Dataset excerpts:
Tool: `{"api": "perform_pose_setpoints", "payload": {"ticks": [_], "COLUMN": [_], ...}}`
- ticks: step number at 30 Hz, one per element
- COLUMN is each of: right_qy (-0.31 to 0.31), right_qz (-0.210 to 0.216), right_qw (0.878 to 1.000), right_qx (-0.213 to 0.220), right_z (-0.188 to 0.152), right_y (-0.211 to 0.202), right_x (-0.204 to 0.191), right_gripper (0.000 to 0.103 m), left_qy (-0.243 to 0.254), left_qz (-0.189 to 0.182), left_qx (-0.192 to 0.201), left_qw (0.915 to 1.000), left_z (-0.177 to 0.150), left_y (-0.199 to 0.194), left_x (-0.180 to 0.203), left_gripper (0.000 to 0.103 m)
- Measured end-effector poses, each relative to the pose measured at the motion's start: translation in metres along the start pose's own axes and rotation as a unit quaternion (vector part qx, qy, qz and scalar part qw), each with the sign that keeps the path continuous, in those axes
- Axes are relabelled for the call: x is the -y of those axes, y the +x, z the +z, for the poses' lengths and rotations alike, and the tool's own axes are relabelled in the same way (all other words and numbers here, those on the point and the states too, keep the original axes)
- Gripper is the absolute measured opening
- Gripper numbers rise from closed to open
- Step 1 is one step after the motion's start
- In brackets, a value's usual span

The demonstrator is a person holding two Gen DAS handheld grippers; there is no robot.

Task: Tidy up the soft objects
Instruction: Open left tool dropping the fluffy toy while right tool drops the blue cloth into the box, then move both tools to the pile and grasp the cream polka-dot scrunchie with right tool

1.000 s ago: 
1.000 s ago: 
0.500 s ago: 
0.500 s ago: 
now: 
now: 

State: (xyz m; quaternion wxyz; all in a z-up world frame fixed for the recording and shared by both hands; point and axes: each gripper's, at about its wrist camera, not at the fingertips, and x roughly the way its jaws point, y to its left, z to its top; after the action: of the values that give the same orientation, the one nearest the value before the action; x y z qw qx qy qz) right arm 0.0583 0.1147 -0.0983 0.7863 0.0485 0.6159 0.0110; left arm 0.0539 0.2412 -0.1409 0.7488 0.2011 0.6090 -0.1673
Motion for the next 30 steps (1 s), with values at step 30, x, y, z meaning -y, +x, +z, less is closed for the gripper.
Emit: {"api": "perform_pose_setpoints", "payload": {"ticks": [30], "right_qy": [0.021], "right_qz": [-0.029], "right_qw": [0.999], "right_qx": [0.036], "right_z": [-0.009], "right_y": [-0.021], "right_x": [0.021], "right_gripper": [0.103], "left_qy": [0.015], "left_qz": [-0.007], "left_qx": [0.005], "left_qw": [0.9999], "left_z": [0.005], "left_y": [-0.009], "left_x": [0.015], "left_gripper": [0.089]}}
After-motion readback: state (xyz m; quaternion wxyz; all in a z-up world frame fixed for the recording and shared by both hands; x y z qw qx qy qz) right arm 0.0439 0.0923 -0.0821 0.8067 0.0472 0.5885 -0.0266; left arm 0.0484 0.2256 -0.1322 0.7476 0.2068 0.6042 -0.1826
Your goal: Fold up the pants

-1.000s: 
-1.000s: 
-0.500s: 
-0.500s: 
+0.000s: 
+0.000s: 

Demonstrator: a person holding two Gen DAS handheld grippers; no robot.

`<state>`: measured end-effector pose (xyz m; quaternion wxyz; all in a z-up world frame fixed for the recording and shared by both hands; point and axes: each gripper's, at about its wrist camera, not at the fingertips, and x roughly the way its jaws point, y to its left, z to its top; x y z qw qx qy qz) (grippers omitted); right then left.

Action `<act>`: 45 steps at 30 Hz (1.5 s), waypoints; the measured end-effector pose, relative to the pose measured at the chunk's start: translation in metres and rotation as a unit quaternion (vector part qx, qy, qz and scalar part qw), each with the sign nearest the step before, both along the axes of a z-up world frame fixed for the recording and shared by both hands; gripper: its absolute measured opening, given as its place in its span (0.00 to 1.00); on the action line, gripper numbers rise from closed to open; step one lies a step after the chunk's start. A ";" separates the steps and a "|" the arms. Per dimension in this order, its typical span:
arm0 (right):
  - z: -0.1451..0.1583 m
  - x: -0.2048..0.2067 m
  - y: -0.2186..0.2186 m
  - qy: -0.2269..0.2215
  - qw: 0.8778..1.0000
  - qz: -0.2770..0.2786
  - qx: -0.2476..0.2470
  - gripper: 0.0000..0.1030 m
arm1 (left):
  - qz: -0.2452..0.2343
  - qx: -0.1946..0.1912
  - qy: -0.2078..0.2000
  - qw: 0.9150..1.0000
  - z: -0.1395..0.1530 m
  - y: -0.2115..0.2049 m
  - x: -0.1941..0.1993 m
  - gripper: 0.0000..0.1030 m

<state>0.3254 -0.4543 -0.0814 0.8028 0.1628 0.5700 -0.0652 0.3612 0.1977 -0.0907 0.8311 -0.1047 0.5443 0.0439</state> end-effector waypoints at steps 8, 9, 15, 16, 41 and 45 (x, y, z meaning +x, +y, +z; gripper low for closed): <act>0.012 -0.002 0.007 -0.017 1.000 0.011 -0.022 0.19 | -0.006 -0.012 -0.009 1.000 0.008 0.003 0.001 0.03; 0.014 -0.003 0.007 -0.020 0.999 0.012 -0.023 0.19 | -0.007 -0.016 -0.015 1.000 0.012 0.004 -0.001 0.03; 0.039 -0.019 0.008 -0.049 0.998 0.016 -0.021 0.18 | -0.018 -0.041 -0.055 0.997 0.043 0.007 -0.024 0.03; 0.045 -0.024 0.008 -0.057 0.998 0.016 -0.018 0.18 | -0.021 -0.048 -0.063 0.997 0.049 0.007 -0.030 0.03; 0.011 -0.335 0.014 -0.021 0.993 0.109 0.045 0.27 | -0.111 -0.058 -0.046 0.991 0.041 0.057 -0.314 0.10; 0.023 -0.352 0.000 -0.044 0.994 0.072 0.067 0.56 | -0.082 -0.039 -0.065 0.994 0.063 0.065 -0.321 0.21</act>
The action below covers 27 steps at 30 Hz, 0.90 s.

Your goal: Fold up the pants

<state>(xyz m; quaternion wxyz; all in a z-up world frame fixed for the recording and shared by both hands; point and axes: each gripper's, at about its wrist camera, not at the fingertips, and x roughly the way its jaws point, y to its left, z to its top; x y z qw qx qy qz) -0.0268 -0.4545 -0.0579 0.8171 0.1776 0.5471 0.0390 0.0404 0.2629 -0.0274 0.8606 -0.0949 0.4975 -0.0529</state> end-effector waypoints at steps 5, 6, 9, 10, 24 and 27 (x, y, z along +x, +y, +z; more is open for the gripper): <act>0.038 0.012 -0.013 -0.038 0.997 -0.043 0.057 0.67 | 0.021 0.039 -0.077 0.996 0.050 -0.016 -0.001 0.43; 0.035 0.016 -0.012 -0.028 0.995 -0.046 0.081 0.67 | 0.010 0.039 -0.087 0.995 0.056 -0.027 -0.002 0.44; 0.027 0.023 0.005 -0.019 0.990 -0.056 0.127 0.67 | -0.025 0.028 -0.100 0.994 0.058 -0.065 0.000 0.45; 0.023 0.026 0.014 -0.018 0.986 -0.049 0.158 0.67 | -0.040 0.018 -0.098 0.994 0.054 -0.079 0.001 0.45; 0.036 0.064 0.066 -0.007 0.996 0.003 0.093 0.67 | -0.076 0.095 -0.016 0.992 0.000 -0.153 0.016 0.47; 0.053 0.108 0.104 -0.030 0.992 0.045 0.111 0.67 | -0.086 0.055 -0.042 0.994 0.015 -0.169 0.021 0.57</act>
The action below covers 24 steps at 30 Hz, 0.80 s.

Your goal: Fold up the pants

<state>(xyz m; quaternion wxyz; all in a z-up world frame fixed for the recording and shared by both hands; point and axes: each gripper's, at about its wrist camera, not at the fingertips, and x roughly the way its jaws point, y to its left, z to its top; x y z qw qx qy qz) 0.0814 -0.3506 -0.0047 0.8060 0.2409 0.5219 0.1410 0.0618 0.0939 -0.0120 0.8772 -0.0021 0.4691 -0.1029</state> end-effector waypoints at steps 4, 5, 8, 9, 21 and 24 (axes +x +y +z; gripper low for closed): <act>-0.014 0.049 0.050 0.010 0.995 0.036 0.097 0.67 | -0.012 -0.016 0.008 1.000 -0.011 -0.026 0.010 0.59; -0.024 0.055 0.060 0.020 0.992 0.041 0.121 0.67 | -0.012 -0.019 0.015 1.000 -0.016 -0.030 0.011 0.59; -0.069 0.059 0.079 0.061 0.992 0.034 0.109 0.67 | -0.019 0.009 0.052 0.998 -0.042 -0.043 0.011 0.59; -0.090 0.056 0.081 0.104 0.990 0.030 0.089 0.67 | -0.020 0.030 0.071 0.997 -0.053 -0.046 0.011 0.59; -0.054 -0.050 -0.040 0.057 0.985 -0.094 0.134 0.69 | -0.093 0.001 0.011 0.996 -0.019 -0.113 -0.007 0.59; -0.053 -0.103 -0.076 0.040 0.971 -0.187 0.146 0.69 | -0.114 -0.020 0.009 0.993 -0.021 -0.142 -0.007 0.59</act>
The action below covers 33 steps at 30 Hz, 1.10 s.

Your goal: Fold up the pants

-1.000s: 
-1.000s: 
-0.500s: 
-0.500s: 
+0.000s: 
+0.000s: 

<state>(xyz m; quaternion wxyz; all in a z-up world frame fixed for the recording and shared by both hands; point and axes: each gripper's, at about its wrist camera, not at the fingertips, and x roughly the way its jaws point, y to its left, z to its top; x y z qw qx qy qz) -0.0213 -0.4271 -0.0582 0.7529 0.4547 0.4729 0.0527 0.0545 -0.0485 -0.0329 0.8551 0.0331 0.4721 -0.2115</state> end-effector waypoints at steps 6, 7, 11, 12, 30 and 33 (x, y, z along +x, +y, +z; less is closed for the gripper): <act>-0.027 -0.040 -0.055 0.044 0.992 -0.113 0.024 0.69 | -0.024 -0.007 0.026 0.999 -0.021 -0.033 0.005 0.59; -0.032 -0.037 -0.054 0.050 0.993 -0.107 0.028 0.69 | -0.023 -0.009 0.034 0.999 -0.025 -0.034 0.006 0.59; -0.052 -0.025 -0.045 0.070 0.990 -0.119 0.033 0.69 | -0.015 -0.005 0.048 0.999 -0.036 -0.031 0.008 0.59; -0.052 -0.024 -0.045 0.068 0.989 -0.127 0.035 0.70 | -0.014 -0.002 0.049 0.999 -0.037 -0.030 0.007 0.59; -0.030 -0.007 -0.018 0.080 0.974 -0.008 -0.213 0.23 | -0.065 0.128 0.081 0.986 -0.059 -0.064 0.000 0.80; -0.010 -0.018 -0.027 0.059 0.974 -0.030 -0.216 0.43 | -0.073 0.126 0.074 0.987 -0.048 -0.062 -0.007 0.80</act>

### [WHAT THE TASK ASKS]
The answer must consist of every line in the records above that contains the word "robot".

### [SOLUTION BELOW]
The demonstrator is a person holding two Gen DAS handheld grippers; there is no robot.
Demonstrator: a person holding two Gen DAS handheld grippers; no robot.

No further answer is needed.